In the second phase of the project the postdoctoral researcher will work with scientists and engineers in the GRAF and in the University of Houston Virtual Environment Laboratory to address issues of human performance in virtual environments. Topics to be studied will include lighting models (both number and placement of sources, degree of diffusion, and intensity), needed fields of view, and needed degrees of sensory fidelity to achieve given levels of performance.

The third phase of the project will consist of employing the resulting synthetic actors in a wide range of experiments relevant to NASA's needs. For example: design of multi-crew workstations for humans in a range of sizes, production of virtual environments for team training when one or more team members is absent, and development of crew procedures for a multi-person EVA task.

Facilities and Personnel
The postdoctoral researcher will have access to two major facilities:

NASA-JSC Graphics Research and Analysis Facility (GRAF)

Using computer models of humans and their environments, this facility performs computational human factors and human engineering for design, analysis and operations involved with humans working in space.

University of Houston Virtual Environment Technology Laboratory

Established by a Space Act Agreement between NASA-Johnson Space Center and the University of Houston, this laboratory (1) develops and refines graphics software for the rendering of complex virtual environments, (2) investigates the efficacy and develops applications of virtual environments for training and education, and (3) supports the use of virtual environments for scientific/engineering data visualization.

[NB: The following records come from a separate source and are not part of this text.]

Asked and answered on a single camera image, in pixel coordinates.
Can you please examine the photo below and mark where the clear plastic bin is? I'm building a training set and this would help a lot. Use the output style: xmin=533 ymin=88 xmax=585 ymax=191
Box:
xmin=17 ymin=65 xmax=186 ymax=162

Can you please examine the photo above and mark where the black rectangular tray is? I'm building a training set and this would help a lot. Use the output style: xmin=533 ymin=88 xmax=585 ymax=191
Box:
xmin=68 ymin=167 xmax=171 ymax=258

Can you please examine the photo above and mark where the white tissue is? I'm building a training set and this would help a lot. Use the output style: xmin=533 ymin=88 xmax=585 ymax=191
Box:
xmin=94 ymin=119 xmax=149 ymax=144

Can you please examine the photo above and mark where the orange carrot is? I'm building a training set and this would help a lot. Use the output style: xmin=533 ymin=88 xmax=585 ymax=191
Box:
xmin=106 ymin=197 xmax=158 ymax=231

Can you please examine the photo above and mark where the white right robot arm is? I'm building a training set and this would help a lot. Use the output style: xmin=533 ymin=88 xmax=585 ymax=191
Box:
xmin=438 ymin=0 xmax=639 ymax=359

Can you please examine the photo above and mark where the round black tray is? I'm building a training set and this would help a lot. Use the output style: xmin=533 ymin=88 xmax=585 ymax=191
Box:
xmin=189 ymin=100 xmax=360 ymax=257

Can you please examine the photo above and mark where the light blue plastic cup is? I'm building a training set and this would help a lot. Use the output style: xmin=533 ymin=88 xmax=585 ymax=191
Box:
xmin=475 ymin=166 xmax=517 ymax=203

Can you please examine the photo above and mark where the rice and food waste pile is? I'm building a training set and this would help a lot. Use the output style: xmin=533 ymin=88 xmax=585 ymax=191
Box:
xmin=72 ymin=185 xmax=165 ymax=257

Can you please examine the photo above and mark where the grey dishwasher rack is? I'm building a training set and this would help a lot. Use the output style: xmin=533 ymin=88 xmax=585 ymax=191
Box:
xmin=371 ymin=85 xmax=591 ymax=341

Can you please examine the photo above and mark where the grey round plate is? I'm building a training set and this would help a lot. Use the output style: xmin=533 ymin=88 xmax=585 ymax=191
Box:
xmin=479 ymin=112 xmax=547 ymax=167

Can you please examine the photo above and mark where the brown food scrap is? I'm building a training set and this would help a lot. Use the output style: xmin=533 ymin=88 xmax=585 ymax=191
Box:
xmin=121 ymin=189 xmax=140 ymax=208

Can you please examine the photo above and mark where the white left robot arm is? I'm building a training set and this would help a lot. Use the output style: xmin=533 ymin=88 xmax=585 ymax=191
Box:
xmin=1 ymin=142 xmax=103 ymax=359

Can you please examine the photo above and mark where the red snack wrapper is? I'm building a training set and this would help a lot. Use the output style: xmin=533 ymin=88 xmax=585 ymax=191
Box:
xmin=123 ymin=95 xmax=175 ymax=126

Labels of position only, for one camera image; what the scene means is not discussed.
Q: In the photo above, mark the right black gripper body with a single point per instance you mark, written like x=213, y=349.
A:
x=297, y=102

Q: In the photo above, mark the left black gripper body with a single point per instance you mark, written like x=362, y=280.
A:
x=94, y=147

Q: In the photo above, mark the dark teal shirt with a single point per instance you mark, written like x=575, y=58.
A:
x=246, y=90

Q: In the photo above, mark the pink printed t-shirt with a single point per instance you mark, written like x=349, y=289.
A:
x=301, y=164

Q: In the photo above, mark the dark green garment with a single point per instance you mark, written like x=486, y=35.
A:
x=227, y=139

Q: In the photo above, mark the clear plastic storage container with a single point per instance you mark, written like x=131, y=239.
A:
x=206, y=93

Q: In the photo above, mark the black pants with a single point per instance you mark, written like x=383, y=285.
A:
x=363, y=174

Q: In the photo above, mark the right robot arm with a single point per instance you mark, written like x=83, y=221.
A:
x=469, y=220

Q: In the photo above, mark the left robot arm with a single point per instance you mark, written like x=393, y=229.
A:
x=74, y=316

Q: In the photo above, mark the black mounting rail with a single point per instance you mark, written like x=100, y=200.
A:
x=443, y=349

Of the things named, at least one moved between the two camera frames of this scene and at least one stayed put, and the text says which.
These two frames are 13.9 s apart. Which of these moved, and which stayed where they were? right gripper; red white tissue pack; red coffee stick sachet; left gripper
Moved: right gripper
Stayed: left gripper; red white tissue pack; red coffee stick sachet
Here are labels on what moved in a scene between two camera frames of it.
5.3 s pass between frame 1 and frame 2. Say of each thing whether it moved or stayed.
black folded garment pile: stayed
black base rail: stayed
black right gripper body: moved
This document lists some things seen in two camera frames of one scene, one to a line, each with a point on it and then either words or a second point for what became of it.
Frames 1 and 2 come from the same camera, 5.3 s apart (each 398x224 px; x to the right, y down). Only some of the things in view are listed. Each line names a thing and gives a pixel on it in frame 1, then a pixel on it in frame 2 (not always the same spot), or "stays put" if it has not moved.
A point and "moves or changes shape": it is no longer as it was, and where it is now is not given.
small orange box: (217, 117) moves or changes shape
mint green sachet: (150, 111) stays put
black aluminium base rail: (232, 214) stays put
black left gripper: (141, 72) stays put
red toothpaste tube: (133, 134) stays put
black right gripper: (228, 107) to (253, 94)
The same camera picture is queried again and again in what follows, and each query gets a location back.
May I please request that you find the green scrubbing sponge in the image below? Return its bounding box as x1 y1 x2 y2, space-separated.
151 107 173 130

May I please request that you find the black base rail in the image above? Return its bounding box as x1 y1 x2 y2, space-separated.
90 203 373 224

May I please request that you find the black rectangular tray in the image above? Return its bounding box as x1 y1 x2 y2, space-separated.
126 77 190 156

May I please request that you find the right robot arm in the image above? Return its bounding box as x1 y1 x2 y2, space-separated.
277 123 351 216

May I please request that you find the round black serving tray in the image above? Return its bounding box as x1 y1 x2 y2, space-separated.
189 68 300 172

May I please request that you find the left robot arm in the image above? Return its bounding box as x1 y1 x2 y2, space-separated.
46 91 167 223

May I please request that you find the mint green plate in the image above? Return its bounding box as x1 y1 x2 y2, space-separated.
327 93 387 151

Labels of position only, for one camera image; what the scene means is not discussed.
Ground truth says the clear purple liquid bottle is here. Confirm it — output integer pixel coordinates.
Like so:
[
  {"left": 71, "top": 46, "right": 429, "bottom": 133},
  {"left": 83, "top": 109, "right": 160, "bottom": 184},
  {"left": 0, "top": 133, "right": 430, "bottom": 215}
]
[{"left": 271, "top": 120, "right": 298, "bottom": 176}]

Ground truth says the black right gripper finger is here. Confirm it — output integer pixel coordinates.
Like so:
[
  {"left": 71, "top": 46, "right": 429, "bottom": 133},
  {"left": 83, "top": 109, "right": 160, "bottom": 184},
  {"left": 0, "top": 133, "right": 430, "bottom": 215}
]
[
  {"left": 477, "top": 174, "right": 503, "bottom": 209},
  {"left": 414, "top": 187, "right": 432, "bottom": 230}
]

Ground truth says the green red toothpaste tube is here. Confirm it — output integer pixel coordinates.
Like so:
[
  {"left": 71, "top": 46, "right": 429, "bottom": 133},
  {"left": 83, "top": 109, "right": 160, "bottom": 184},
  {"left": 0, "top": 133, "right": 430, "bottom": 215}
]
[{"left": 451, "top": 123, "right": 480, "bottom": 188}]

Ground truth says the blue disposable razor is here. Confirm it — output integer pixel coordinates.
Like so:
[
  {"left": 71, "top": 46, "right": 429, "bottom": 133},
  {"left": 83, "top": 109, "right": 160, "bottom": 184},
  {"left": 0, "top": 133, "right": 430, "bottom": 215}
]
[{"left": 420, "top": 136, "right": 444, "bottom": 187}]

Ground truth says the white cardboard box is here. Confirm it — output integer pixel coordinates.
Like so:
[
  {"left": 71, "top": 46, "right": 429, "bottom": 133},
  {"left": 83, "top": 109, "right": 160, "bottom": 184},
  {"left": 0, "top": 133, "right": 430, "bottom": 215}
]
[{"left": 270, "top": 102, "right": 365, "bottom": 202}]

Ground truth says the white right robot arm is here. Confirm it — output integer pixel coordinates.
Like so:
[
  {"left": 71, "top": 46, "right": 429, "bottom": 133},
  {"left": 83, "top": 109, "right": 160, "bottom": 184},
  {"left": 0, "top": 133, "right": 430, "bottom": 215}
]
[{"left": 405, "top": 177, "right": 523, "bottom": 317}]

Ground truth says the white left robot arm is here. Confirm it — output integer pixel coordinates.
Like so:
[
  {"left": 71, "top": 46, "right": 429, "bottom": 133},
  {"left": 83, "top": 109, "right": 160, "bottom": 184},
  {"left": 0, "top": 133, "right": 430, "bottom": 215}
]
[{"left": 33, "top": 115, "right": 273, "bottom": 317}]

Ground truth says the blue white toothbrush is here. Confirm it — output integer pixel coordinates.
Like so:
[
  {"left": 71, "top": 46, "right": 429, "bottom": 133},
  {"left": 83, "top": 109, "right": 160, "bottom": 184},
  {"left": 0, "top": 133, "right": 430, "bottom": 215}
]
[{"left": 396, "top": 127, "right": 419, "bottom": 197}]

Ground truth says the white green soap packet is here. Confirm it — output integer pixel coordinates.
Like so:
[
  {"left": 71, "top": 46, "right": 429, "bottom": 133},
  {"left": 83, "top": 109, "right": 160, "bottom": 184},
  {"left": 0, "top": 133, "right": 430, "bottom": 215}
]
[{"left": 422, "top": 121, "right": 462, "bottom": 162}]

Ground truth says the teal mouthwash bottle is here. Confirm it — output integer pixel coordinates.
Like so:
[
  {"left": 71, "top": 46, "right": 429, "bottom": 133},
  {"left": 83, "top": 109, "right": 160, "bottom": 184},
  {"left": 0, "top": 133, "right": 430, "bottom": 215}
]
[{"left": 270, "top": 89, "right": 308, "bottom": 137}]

Anticipated Project Results
As at the conclusion of this project it is anticipated that:

• Human models will have the ability to perform autonomous behavior with some degree of reasoning and the ability to react to events (both planned and unplanned) within the computer-modeled environment. The computer model will be able to report success and failure the same way a person might report them. Communication will be by speech, gesture and words.
• The computer-modeled environment will have all of the critical attributes of the real world, such as light and sound.
• At least two "real" NASA problems will be addressed such as workstation design/layout, EVA procedures development, and IVA training.

Current Results
Although no postdoctoral fellow is in place as of September 1996, two offers have been made to qualified candidates. It is anticipated that the position will be filled in the near future. Meanwhile, joint activity between the GRAF and the Virtual Environment Technology Laboratory has commenced. In cooperation with Hughes Training, Inc. and Hughes Research Laboratories, the GRAF and the Virtual Environment Technology Laboratory have begun the development of an International Space Station IVA training application. The application (see figures) depicts the interior of a space station science module and contains a high-fidelity model of the Human Research Facility. Human figure representations allow two astronauts to carry out training for cooperative task performance even though they physically reside in different locations.